To celebrate Nadiya Hussain winning the ‘Great British Bake Off’ this week, I thought I would look at a way of explaining a ‘technical challenge’ to us business continuity people – the Maximum Tolerable Period of Disruption (MTPD).
One of the key parts in the development of business continuity is identifying an organisation’s priority activities; which ones we need to recover first and the ones we can recover later. Instead of letting the organisation randomly come up with their recovery priority and setting their RTO (recovery time objective which is the plan for recovering the activities) we use the MTPD. This gives us an indication of how quickly they should be recovered and the priority of recovery. Using the MTPD information developed in the ‘design’ stage of the business continuity lifecycle, we can go on to set the RTO for each activity.
When training, I use the following series of diagrams to explain to students the concept of the MTPD.
Figure 1 is a typical graph with time along the x axis and impact, starting at low and rising to high, on the y axis.

The unacceptable level of impact will be different for all organisations. It can be defined in a number of different ways.
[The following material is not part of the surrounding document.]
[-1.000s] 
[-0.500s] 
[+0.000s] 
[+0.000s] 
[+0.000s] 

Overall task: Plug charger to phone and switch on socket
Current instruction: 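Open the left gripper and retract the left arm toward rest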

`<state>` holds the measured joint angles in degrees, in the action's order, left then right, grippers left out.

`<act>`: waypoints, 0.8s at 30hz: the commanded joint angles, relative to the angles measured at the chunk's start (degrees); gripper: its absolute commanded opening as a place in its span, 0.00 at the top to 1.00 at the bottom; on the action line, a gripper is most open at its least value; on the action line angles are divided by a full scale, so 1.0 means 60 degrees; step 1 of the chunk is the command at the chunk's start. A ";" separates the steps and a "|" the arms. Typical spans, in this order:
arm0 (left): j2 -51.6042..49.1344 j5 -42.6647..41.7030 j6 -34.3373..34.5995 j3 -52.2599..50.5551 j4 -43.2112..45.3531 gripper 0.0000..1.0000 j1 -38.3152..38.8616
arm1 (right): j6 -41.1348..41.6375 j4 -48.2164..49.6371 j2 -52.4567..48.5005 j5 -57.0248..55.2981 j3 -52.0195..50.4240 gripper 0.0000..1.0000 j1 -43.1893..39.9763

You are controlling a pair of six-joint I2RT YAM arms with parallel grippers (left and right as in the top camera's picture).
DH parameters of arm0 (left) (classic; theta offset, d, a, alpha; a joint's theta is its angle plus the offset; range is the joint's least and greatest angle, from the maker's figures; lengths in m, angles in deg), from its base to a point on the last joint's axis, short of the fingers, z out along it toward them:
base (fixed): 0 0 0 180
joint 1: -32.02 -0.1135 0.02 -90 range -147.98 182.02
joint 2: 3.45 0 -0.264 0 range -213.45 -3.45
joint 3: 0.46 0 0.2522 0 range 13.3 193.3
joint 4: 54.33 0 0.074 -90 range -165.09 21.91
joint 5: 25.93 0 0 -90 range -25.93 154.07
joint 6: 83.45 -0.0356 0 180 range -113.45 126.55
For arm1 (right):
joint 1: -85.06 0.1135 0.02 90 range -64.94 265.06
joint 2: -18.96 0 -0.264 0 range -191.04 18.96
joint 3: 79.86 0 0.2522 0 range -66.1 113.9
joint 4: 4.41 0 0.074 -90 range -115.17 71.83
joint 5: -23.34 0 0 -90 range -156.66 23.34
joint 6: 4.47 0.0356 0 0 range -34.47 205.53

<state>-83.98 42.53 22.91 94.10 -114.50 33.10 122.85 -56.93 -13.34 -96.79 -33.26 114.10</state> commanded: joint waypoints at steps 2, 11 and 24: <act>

It could be when the company runs out of money and goes into administration following a loss of their manufacturing facility; to a major loss of reputation and other organisations not wanting to do business or be associated with them. The unacceptable impact may also be defined in terms of customer service, financial loss, legal and regulatory impact, loss of life and limb or impact on the environment. For subsidiaries of major multinationals or government departments, an unacceptable impact may be defined as when the organisation is amalgamated with another or when top management is replaced after an incident.
Those carrying out the BIA and defining the MTPD should have a clear definition of what constitutes an unacceptable impact. This needs to be used consistently across the organisation when conducting the BIA. When I am carrying out the analysis stage of the lifecycle, I ask top management, prior to carrying out the BIA, to choose which unacceptable impacts to consider and to define the level of impact. This ensures that the impacts define what is important to top management and should reflect the organisations’ culture and strategy. I personally don’t allow more than five different impacts to be chosen.
The activities across the organisation need to be defined and listed. For each activity, there is a time at which, if the activity was to cease, the impact would become unacceptable.
Figure 2

We can see from figure 2 that the different activities have different times at which their impact crosses the unacceptable level. A has the quickest impact and C has the longest impact. A might be an activity such as a call centre which takes customer enquiries and sales, so has a big financial and customer service impact in a short time. C could be the human resources department, which would eventually have an unacceptable impact.
When carrying out the analysis, the precise time at which the impact becomes unacceptable can be difficult to calculate. Financial impact may not be too difficult to calculate but the time at which your reputation is majorly impacted is much more difficult to define. There could be a whole number of facts to take into account; on a slow news day your disaster could reach the headlines and have a major impact on your reputation but if there is a major event occurring elsewhere it may not be covered and have very little impact.
Figure 3

As the definition of an unacceptable impact is hard to calculate we use bracket times as shown in Figure 3. The bracketed times have to be tailored to the organisation. An organisation such as a hospital may have 0-1 hour or 1-6 hours at the start of its scale but an organisation that typically works nine to five, five days a week, may have, as per figure 3, its first bracket time as 0-24 hours.
You can see from the graph that A and B have their unacceptable impact within a bracketed time – A in the 0-24 hours bracket and B in 1 week to one month.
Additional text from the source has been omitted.